You'll get no argument from me there. I kind of liken it to the difference between 'Law & Order' and 'The Wire'; once you start watching the latter, something deeper and more reality-based, it's hard to go back to the former (and indeed my games take heavily from The Wire, BSG, and variety of other "it's not TV" TV shows).

To further that analogy, there was a point not so long ago when reality TV hit and quality scripted television seemed to be dying out; it just didn't make monetary sense to produce a really good television show. But then a number of excellent cable networks started putting out great dramatic television, and people frustrated with the big networks flocked to them.

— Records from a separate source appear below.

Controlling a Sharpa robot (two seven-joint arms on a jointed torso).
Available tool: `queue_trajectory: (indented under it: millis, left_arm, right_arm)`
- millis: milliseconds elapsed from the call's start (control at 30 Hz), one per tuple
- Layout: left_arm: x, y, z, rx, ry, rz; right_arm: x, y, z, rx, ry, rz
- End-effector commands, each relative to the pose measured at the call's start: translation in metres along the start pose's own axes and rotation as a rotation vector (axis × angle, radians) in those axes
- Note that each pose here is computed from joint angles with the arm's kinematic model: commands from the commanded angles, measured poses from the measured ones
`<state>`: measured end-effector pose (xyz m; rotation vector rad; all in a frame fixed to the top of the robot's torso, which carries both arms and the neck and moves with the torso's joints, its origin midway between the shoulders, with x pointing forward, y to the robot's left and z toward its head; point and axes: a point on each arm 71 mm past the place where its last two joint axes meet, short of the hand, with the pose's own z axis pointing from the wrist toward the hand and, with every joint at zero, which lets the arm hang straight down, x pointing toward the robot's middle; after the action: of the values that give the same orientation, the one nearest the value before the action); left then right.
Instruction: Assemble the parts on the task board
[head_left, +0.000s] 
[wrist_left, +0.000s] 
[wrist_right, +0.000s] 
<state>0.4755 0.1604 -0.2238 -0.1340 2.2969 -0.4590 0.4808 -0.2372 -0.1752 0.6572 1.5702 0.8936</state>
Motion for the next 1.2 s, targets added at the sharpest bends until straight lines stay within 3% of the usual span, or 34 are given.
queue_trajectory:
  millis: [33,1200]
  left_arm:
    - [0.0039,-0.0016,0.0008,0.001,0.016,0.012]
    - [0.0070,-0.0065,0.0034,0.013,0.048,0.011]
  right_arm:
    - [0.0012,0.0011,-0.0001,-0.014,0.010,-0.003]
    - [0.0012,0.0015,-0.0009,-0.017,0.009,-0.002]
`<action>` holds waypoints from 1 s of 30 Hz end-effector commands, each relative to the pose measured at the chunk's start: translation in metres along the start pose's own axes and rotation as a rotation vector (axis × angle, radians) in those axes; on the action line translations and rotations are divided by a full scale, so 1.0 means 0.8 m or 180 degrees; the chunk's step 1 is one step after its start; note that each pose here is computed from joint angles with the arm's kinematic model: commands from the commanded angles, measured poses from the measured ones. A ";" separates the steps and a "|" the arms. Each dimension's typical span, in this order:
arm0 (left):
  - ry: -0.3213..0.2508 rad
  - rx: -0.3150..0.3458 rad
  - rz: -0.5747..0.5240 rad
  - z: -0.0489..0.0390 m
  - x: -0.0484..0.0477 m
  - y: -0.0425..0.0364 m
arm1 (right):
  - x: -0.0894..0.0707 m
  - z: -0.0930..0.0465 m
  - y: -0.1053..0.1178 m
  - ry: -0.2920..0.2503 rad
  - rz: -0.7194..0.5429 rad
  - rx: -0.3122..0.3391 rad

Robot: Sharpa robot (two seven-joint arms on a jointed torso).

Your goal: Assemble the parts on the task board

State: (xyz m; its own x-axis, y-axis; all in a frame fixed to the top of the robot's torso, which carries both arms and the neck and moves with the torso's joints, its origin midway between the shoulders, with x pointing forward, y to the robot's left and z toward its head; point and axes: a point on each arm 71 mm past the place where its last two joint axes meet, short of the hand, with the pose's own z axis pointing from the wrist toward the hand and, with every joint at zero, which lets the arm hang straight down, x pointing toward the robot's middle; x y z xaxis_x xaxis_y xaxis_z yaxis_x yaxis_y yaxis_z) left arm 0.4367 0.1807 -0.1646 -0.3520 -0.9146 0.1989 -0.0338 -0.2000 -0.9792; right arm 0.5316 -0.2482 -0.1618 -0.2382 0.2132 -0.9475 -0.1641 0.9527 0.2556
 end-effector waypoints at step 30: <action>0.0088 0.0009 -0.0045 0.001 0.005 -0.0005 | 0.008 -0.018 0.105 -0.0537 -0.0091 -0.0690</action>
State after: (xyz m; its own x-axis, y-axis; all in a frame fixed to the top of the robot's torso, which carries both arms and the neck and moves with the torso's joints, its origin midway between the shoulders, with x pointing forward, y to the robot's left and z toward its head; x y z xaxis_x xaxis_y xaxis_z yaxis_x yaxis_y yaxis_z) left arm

The networks have somewhat increased their committment to scripted television since just to compete, but as they're limited in what they can show, cable now has a new niche that isn't going away. Hopefully something similar happens with D&D and its 'flight to quality'.
 

S'mon

Legend
By making rules that people like, a designer creates the asset of a game company. You should not loose control over those rules, not for eternity.

That's kinda tough then, since rules are specifically excluded from copyright protection. :) Apart from the very occasional patent, rules are essentially not protected by Intellectual Property law.
 

TheFindus

First Post
That's kinda tough then, since rules are specifically excluded from copyright protection. :) Apart from the very occasional patent, rules are essentially not protected by Intellectual Property law.
I know, but the text of the rules can be protected. Plus iconic names. And that makes all the difference. Otherwise, why the need to design an OGL in the first place? It is to give 3rd party publishers that security.